July 17, 2014
by Jennifer Lu, Technical Assistant, Langer Lab
Judging by the oversized foam fingers, color-coordinated T-shirts, and exuberant refrains of Queen's "We Will Rock You" emanating from the sidelines, the casual observer might assume the crowd outside the Koch Institute for Integrative Cancer Research was gathered for some kind of sporting event. In actual fact, they were celebrating the demise of a cancerous tumor by T-cells in the Koch Institute’s third annual biology-themed flash mob.
The event, Bio Flash 3: Immune Cells Fight Cancer, hosted by the KI as part of the weeklong Cambridge Science Festival held over April vacation, brought together 180 participants, including school children, their families, and researchers from the KI and wider MIT community. Participants were sorted into groups by the T-shirt they picked—purple for scientists, green for healthy cells, red for cancer cells, and blue for T-cells, the protagonists of this flash mob. Admitted one researcher wearing blue, "they told me I had to wave pompons, and I thought, sure, I can do that." Meanwhile, another scientist, who studies mutations in DNA repair pathway, felt obligated to wear red, because he works on cancer.
After opening remarks by public outreach coordinator and event emcee Erika Reinfeld, Cary Opel, a graduate student from the KI’s Wittrup laboratory, used cartoons and allusions to medieval warfare to tell the tale of cancer immunotherapy—harnessing the immune system to fight cancer. If our bodies were castles and T-cells their knights, he explained, then cancer would be the malignant knaves who infiltrate the body’s defenses. However, thanks to breakthroughs in cancer research, scientists have developed a secret weapon: the ability to extract a patient’s own T-cells, upgrade them, multiply them into an army of super T-cells, and transfuse them back into the patient.
This technology, called adoptive cell transfer, can enhance T-cell function in two ways. One approach modifies the receptors on the surface of the T-cell so they cling more tightly to a sequence of proteins, or antigens, unique to the cancer cells they are targeted to destroy—hence the giant foam fingers. The other bolsters the T-cell’s ability to elude the immunosuppressive effects of cancer cells so that T-cells stay alert and active.
At the Koch Institute, scientists combine biology and engineering to expand upon the therapeutic possibilities of adoptive cell transfer. In his laboratory, Professor Darrell J. Irvine’s group has improved the efficacy of adoptive cell transfer by using modified T-cells to deliver nanoparticle “backpacks” of immunostimulatory drugs directly to the tumor. Next door, Professor K. Dane Wittrup’s researchers use combination immunotherapy to support T-cell proliferation and mobilize a full immune response to specific antigens.

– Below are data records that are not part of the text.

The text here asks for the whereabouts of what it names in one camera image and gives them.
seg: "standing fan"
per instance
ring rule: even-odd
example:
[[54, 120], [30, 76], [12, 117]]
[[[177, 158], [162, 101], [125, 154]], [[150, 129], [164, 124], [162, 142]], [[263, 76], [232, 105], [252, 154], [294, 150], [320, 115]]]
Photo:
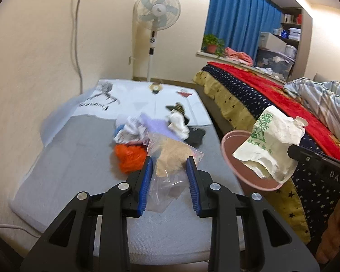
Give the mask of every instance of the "standing fan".
[[135, 4], [137, 21], [151, 30], [147, 81], [151, 78], [152, 57], [156, 45], [157, 31], [172, 26], [180, 16], [179, 0], [137, 0]]

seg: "plastic container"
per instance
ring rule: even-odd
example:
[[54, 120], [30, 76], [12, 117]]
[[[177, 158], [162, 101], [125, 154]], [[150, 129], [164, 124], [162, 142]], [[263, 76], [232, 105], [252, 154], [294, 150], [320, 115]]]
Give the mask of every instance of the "plastic container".
[[274, 179], [261, 179], [250, 168], [245, 166], [242, 162], [233, 157], [234, 151], [242, 145], [250, 136], [247, 131], [231, 131], [227, 133], [221, 141], [221, 153], [227, 165], [232, 169], [233, 173], [245, 193], [249, 195], [253, 192], [259, 191], [274, 191], [279, 189], [282, 184], [279, 184]]
[[257, 67], [271, 68], [275, 73], [281, 73], [281, 80], [286, 81], [295, 60], [280, 52], [258, 48]]
[[295, 48], [294, 46], [291, 46], [291, 45], [286, 46], [286, 50], [285, 50], [286, 56], [291, 57], [292, 59], [295, 59], [296, 53], [297, 53], [297, 48]]
[[286, 43], [270, 32], [261, 32], [258, 46], [275, 52], [285, 52]]

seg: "power cord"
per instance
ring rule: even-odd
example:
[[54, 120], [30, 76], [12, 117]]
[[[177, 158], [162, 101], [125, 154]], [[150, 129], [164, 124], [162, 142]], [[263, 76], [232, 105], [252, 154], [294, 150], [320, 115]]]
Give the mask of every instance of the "power cord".
[[76, 70], [76, 72], [79, 75], [80, 94], [83, 94], [83, 77], [82, 77], [82, 71], [81, 71], [81, 68], [80, 68], [79, 62], [78, 62], [78, 13], [79, 13], [80, 1], [81, 0], [77, 0], [77, 6], [76, 6], [75, 15], [73, 15], [73, 0], [71, 0], [71, 15], [72, 15], [72, 20], [73, 20], [72, 37], [71, 37], [71, 48], [72, 48], [72, 45], [73, 45], [73, 38], [74, 38], [75, 70]]
[[25, 231], [26, 233], [30, 234], [31, 236], [35, 238], [40, 238], [40, 236], [33, 234], [31, 231], [25, 229], [24, 227], [16, 226], [16, 225], [9, 225], [9, 224], [0, 224], [0, 229], [6, 228], [6, 229], [19, 229], [22, 231]]

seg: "terracotta pot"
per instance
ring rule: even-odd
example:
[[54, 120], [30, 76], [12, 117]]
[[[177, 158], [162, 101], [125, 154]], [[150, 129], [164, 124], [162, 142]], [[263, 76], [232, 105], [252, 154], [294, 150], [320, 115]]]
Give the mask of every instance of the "terracotta pot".
[[247, 131], [235, 130], [227, 133], [223, 137], [220, 147], [224, 160], [238, 178], [245, 195], [250, 195], [253, 192], [269, 192], [279, 189], [282, 184], [279, 184], [272, 178], [261, 179], [254, 171], [233, 157], [234, 151], [236, 151], [249, 136], [250, 132]]
[[208, 45], [207, 46], [207, 52], [211, 53], [211, 54], [214, 54], [216, 52], [216, 48], [217, 48], [216, 45]]

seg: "blue curtain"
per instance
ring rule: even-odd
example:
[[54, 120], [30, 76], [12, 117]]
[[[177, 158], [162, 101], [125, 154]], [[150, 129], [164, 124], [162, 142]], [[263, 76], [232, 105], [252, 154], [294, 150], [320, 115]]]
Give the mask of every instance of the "blue curtain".
[[280, 22], [281, 11], [269, 0], [210, 0], [204, 33], [216, 35], [226, 47], [255, 61], [260, 33], [272, 33]]

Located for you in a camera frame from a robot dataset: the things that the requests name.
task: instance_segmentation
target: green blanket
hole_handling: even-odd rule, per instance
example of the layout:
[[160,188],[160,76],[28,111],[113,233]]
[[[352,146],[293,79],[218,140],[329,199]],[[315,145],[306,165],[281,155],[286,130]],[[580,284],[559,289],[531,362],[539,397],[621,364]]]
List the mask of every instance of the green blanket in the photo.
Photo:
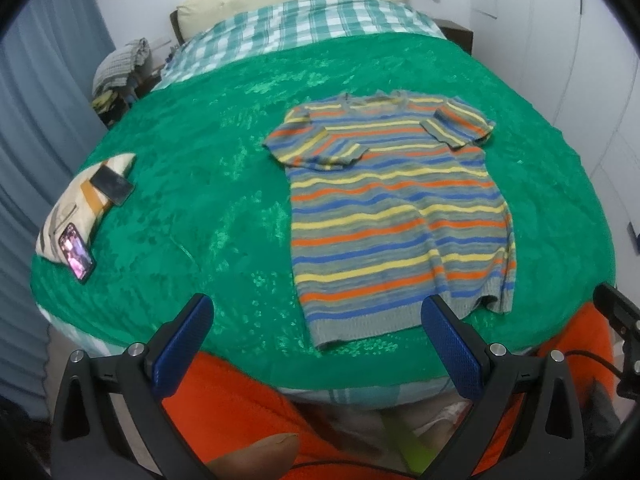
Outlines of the green blanket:
[[34,258],[37,302],[107,342],[145,341],[194,292],[215,303],[203,349],[274,386],[321,390],[444,374],[420,327],[320,352],[292,282],[289,185],[261,146],[286,110],[343,91],[459,96],[497,126],[486,165],[509,203],[518,251],[513,311],[466,318],[511,349],[556,334],[612,282],[609,229],[560,131],[455,44],[413,34],[337,38],[241,60],[153,92],[86,165],[135,152],[136,189],[95,234],[85,285]]

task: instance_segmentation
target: striped shirt
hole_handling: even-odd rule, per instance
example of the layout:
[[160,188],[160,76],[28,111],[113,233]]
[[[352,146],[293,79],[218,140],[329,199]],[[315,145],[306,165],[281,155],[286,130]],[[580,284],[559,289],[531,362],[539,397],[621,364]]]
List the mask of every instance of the striped shirt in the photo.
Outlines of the striped shirt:
[[494,123],[459,99],[396,91],[290,110],[264,145],[291,188],[294,280],[316,346],[511,309],[513,223],[477,146]]

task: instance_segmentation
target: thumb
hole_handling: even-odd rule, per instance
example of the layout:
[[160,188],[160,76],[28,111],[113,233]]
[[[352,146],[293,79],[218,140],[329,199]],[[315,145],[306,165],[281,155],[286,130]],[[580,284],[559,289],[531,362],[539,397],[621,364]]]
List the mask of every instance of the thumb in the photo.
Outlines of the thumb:
[[300,441],[295,433],[268,436],[207,464],[220,480],[278,480],[293,465]]

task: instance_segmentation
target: metal screw
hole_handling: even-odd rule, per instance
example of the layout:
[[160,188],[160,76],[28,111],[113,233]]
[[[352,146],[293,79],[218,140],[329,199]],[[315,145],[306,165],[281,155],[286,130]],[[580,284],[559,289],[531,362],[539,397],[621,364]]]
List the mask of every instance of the metal screw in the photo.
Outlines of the metal screw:
[[556,363],[564,361],[564,354],[559,350],[552,350],[549,355]]
[[84,357],[84,351],[82,350],[75,350],[74,352],[71,353],[71,355],[69,356],[69,360],[72,363],[77,363],[78,361],[82,360],[82,358]]
[[503,355],[505,355],[507,353],[507,348],[505,345],[500,344],[500,343],[492,343],[491,346],[489,346],[489,351],[498,357],[501,357]]
[[145,346],[142,343],[133,343],[127,348],[127,353],[133,357],[142,354],[145,351]]

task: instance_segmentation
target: blue curtain
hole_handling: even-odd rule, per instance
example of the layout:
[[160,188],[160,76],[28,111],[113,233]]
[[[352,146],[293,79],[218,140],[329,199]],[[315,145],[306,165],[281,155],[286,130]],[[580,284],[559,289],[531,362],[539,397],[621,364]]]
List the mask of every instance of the blue curtain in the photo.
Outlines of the blue curtain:
[[48,324],[31,297],[35,239],[106,132],[90,106],[114,50],[95,0],[30,0],[0,41],[0,395],[48,417]]

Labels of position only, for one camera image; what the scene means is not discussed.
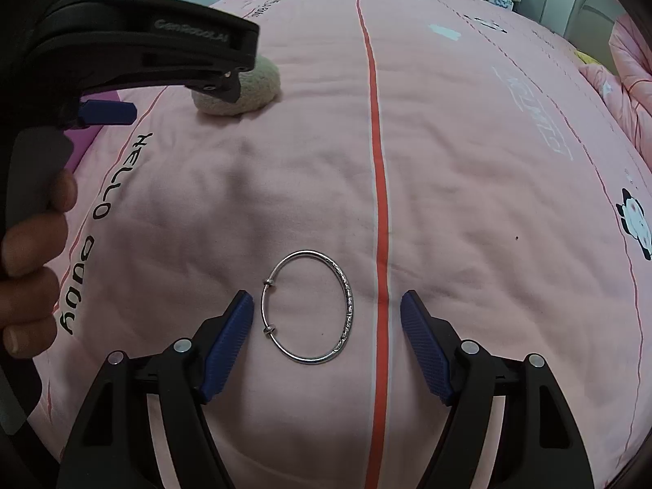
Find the beige plush ball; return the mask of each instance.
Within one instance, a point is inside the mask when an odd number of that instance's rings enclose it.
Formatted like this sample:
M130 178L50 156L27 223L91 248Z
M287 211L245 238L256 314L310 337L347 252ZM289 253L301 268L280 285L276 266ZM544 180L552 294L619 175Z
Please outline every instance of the beige plush ball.
M276 64L260 55L252 71L240 73L240 98L226 103L216 97L192 91L192 100L200 112L213 116L236 116L258 110L268 104L281 90L281 77Z

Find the pink bedsheet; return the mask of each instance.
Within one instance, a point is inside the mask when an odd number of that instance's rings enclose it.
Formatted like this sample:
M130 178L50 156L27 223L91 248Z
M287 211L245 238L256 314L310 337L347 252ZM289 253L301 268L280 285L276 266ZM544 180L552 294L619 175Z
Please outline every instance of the pink bedsheet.
M312 248L351 281L350 340L302 366L256 315L205 408L236 487L416 487L447 409L401 329L409 289L493 354L546 357L604 487L652 420L652 262L626 231L631 210L652 209L652 173L573 47L480 0L216 7L260 23L282 95L217 119L182 87L121 93L139 120L102 129L86 153L68 247L51 264L60 330L37 359L31 417L49 449L61 451L110 351L161 351ZM70 273L81 262L83 283ZM270 316L293 351L330 349L337 281L317 262L289 265ZM178 487L154 402L151 414L166 487ZM498 429L497 416L475 488Z
M652 168L652 50L629 16L615 23L609 45L619 77L600 64L579 70Z

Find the finger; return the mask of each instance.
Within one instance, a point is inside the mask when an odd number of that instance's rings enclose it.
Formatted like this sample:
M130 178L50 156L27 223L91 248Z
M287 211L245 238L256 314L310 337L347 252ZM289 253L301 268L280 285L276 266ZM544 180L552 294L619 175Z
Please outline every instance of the finger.
M61 213L70 211L77 202L77 181L68 170L57 175L50 190L52 208Z
M57 321L49 314L36 322L5 327L2 342L12 357L31 359L48 349L56 336Z
M65 248L68 223L61 213L47 212L10 228L2 240L2 265L11 278L42 267Z
M22 278L0 282L0 328L51 315L58 296L59 280L45 267Z

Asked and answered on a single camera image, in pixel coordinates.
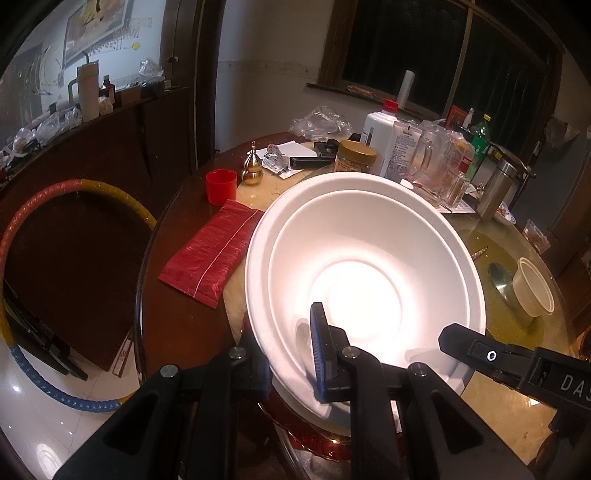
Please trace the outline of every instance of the glass jar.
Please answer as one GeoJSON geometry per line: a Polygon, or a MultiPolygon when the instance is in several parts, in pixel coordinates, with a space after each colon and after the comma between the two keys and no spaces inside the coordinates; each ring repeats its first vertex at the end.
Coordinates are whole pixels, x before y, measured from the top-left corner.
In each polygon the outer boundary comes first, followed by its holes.
{"type": "Polygon", "coordinates": [[[466,177],[470,163],[471,160],[464,157],[456,171],[448,172],[441,194],[441,201],[449,209],[454,209],[458,206],[466,193],[468,185],[470,185],[470,180],[466,177]]]}
{"type": "Polygon", "coordinates": [[[333,171],[360,171],[369,173],[378,152],[363,143],[343,140],[336,153],[333,171]]]}

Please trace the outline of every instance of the glass table top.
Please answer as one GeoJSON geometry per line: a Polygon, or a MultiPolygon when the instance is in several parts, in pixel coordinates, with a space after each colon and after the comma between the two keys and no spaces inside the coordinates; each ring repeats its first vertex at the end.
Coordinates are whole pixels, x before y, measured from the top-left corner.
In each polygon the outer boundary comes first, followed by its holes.
{"type": "MultiPolygon", "coordinates": [[[[529,349],[542,346],[574,356],[570,347],[574,334],[570,321],[566,318],[558,285],[543,260],[517,228],[495,219],[481,222],[475,213],[449,213],[444,216],[460,235],[470,253],[488,247],[475,260],[485,296],[486,334],[503,343],[513,343],[529,349]],[[501,264],[513,275],[517,270],[517,260],[521,257],[533,262],[548,282],[556,304],[551,315],[532,319],[524,312],[513,309],[491,282],[491,263],[501,264]]],[[[550,434],[548,424],[555,410],[478,372],[474,373],[462,398],[524,463],[536,456],[540,445],[550,434]]]]}

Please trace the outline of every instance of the window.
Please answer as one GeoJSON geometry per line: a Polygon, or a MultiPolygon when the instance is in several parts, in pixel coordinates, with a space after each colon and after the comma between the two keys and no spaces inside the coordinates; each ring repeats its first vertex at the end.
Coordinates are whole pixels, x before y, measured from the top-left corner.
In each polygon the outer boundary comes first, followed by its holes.
{"type": "Polygon", "coordinates": [[[527,161],[561,70],[560,41],[534,18],[511,0],[336,0],[319,84],[395,98],[412,70],[411,113],[488,113],[493,141],[527,161]]]}

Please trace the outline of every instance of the wooden cabinet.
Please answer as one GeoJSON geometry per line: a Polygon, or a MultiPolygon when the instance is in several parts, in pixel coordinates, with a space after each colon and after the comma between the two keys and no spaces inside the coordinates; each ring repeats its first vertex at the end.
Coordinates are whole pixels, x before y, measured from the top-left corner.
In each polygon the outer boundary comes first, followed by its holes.
{"type": "MultiPolygon", "coordinates": [[[[159,218],[190,171],[187,89],[83,124],[35,153],[0,191],[0,231],[32,195],[76,178],[119,187],[159,218]]],[[[6,280],[72,348],[109,369],[134,318],[150,230],[125,206],[68,194],[34,212],[8,255],[6,280]]]]}
{"type": "Polygon", "coordinates": [[[578,255],[571,259],[556,282],[564,297],[566,314],[579,336],[591,326],[591,277],[578,255]]]}

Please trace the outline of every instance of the label on bottle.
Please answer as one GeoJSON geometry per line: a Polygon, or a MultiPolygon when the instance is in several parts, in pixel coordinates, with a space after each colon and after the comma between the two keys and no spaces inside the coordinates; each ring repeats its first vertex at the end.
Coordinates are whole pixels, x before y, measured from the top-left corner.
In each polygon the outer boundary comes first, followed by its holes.
{"type": "Polygon", "coordinates": [[[472,140],[472,146],[474,147],[474,160],[481,160],[484,158],[488,142],[485,138],[474,135],[472,140]]]}
{"type": "Polygon", "coordinates": [[[350,161],[347,158],[339,157],[337,155],[333,171],[359,171],[361,173],[369,173],[369,167],[370,165],[350,161]]]}
{"type": "Polygon", "coordinates": [[[474,179],[481,163],[482,158],[480,160],[472,160],[472,163],[470,163],[470,166],[468,167],[468,170],[466,172],[466,178],[468,180],[472,181],[474,179]]]}
{"type": "Polygon", "coordinates": [[[390,157],[387,158],[388,167],[384,175],[385,178],[400,183],[413,162],[414,151],[421,133],[420,129],[411,125],[404,125],[403,128],[398,127],[398,134],[394,138],[390,157]]]}
{"type": "Polygon", "coordinates": [[[369,146],[373,135],[374,135],[374,128],[373,127],[369,128],[369,132],[367,132],[365,129],[363,129],[363,133],[361,133],[361,139],[359,140],[359,143],[369,146]]]}

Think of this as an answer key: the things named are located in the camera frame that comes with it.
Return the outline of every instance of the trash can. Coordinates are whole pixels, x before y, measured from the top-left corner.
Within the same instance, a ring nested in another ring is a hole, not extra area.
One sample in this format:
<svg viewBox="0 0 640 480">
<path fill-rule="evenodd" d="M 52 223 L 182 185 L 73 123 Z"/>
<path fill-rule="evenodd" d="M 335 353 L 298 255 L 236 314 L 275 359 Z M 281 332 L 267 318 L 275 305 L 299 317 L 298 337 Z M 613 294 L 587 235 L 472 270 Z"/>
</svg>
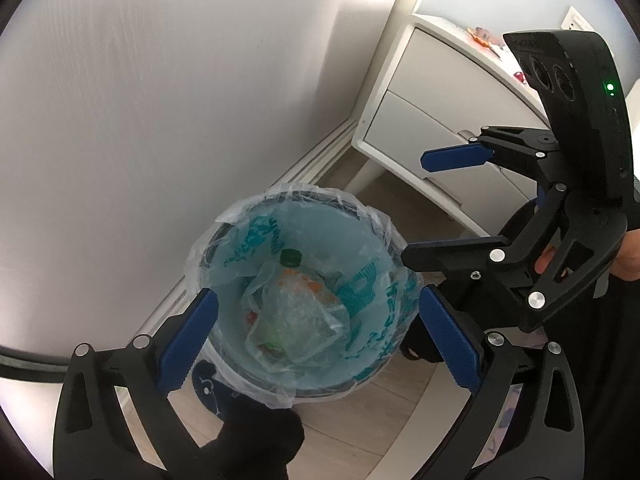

And on the courtyard, the flash mob participants brought life to the life sciences. In an epic battle, red parasols sprang open, signifying the mutation of healthy green cells into cancerous red ones, prompting the pom-pom waving T-cells to rush onto the scene. As the cancer cells jeered and stomped from the sidelines, the balance between green and red shifted. Cancer cells swarm in to form a tumorous mass that left the T-cells lethargic and immunosuppressed. But at the eleventh hour, the scientists literally armed the T-cells with receptors that allowed them to recognize and vanquish their foes.
Cancer defeated, the crowd dispersed as suddenly as it had appeared. Researchers returned to their benches and families to their next activity. In the lobby, two elementary school-aged children lounged on the benches, still sporting their red flash mob shirts. Impressed by everything he learned from the day, one student expressed his eagerness to take part in next year’s flash mob. “I’d like to be a T-cell, because they get to run around more.” Then his eyes lit up. “Or maybe a scientist.”